#### [WHAT YOU ARE ASKED TO DO]
Please give back, word for word, each line from the start of the entries through the one in which "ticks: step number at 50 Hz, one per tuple" is found.

----- THE INPUT

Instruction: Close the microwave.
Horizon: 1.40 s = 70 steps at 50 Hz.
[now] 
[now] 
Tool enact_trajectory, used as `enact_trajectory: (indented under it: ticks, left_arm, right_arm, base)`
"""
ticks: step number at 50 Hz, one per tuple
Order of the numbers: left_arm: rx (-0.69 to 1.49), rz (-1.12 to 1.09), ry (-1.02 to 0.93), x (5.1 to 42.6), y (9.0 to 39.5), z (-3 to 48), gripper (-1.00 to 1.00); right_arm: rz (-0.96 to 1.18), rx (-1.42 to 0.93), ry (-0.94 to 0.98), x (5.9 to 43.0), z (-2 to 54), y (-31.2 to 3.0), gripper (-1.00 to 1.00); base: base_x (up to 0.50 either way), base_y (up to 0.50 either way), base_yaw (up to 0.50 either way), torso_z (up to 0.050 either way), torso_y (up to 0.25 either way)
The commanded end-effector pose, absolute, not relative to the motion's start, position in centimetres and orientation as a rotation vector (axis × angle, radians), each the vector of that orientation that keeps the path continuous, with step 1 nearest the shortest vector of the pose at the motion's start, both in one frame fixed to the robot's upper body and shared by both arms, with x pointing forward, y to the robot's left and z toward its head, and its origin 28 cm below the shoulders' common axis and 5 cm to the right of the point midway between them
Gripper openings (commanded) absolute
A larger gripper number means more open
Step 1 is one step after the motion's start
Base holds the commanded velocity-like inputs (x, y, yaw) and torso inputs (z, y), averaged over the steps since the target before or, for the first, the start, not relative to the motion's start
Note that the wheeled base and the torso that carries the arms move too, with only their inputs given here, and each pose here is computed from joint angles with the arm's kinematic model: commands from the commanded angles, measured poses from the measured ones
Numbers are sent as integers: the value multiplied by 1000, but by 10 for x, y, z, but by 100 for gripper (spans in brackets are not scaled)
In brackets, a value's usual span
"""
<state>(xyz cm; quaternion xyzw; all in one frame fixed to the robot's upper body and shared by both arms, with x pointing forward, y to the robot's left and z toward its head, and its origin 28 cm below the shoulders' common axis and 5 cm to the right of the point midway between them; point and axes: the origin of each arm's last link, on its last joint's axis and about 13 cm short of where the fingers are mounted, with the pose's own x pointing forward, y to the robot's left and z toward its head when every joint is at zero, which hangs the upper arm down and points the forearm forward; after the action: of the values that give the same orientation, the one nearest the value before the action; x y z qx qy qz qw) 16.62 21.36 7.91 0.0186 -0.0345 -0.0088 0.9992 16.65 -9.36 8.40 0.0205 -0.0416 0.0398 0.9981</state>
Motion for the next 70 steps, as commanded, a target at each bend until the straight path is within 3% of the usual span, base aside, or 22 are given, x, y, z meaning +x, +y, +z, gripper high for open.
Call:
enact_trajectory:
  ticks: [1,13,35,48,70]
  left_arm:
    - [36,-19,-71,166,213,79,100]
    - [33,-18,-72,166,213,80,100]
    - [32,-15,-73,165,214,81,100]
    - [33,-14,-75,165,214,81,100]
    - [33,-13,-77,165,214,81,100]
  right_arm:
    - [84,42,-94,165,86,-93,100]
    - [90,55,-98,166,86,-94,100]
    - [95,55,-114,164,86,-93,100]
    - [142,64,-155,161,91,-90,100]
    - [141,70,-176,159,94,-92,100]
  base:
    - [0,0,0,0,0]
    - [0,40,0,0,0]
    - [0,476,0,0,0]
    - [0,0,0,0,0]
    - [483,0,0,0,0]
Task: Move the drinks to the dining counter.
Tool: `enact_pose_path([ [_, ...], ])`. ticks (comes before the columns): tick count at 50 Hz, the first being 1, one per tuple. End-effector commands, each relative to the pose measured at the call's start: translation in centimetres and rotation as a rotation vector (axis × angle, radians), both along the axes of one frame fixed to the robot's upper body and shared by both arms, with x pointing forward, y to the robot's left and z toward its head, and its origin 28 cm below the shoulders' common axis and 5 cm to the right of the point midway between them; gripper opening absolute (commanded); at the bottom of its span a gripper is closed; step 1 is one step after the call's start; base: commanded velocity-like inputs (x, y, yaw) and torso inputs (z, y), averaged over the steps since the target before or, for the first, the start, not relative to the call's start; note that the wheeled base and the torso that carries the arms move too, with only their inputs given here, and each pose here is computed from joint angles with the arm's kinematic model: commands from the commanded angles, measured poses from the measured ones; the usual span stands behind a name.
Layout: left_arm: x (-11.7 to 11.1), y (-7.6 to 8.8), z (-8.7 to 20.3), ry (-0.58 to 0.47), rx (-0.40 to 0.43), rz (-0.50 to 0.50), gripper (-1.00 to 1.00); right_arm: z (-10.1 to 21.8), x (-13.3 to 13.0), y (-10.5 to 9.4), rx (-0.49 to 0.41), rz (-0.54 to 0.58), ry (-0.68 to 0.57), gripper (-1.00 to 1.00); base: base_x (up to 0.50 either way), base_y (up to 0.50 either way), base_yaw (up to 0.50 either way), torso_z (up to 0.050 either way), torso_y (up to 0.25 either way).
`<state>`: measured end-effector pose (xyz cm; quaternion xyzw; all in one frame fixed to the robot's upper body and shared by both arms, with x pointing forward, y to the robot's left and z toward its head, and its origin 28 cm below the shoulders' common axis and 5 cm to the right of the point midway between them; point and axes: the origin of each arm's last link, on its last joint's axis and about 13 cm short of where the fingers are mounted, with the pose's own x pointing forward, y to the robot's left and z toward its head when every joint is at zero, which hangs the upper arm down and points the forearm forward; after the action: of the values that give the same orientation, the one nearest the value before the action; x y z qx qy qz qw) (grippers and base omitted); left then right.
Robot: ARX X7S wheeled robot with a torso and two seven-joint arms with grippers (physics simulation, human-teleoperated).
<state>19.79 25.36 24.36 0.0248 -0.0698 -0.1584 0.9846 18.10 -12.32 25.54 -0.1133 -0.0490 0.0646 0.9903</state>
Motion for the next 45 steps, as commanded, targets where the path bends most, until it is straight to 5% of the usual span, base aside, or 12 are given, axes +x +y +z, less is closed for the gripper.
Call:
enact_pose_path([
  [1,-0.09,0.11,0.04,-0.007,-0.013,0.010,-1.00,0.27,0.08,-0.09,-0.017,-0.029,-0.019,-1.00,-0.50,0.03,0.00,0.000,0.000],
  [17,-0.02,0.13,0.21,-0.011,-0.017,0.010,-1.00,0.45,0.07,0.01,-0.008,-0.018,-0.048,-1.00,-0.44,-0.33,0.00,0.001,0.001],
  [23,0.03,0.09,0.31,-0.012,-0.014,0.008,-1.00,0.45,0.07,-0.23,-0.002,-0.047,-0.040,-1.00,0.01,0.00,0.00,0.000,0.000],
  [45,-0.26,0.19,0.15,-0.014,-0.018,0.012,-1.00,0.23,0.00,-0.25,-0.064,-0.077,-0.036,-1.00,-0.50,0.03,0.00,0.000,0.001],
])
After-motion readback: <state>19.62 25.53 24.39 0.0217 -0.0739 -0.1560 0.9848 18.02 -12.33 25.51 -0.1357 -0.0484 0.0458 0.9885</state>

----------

#### [ANSWER BELOW]
Instruction: Close the microwave.
Horizon: 1.40 s = 70 steps at 50 Hz.
[now] 
[now] 
Tool enact_trajectory, used as `enact_trajectory: (indented under it: ticks, left_arm, right_arm, base)`
"""
ticks: step number at 50 Hz, one per tuple

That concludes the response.